Are you wearing a chest strap HRM, and why back to 140bpm? Are you compressing time? That just seems high for recovery to me, just curious.
Yep - good questions!
I wear a polar H-10 chest strap.
The snatch protocol I'm working with calls for the 'next set' to start when you can pass a talk test. My preference / experiment is to recover to my "Maff HR" as measured by the H-10 chest strap.
Typically Maffetone HR is calculated as 180-age. For me this would now be 136 bpm, but according to Dr. Phil Maffetone's website the are some additional considerations which may shift that target HR number up or down.
The MAF 180 Formula: Heart-rate monitoring for real aerobic training.

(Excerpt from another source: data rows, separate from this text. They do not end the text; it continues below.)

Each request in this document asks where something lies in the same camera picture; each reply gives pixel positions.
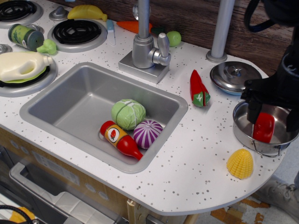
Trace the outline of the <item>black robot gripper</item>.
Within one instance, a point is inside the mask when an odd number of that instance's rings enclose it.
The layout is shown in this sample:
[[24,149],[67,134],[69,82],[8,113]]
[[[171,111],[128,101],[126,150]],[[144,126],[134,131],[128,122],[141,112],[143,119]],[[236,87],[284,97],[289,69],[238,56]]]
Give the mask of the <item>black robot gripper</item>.
[[299,129],[299,76],[275,74],[269,78],[245,82],[241,98],[248,103],[247,120],[255,124],[262,106],[273,105],[291,109],[286,119],[286,131]]

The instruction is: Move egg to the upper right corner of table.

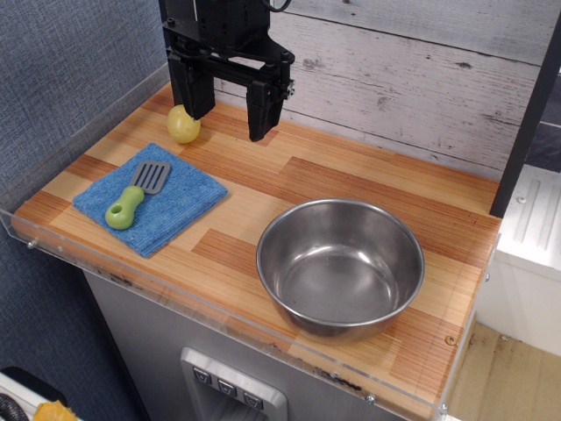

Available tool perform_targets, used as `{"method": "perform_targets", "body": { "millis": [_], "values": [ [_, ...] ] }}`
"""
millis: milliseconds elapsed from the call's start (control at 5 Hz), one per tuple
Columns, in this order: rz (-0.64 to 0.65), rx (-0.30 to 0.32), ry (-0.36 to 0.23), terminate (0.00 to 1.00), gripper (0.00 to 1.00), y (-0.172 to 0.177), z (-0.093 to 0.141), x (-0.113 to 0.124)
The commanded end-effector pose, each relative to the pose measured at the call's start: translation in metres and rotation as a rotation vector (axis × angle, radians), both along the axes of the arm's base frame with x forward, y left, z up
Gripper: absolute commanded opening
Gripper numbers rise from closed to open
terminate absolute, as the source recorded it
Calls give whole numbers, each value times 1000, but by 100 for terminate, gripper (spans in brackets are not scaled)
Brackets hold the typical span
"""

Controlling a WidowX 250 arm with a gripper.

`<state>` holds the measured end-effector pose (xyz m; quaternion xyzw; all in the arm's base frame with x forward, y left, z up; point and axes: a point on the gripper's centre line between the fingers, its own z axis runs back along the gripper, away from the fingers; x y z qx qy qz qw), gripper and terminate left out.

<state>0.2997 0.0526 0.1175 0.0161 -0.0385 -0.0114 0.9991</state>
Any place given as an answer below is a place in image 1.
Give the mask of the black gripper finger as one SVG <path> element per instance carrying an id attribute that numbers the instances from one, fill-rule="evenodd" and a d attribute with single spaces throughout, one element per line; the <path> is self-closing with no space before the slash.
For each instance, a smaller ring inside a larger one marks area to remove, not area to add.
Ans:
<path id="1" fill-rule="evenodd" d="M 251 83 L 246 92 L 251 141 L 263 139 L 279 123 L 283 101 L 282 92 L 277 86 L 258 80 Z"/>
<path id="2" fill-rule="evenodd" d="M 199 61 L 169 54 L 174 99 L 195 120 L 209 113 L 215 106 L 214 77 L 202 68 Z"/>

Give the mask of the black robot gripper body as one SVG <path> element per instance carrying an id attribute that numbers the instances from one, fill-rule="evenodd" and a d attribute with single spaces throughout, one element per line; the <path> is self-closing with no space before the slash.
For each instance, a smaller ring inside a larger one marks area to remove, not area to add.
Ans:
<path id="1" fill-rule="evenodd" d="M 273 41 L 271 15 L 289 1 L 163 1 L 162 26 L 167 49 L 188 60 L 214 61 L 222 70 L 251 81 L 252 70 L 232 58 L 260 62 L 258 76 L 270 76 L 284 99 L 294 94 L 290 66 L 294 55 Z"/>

Based on my history (aerobic base) as a decent middle distance runner in my 20's and 30's, testing data that indicates my max HR is about 10 bpm higher than my 220-age, my consistent KB training over the last 6 years, and that -for me- passing a talk test roughly aligns to 140 bpm, I felt I was justified in setting my recovery target to 140 bpm.
With regard to making progress in MAF tests as a condition to keep the +5 (+4 in my case), I'm using week to week snatch and swings times as an assessment. As long as the time it takes me to complete my sets is generally decreasing (or at least not 'significantly' increasing beyond what could be anticipated for variation in sleep, nutrition, load from other programming stress, life stress, etc.) I consider this progress in my MAF Tests and I keep the +4.
Thanks for asking! Right, or wrong I'm more than happy to discuss.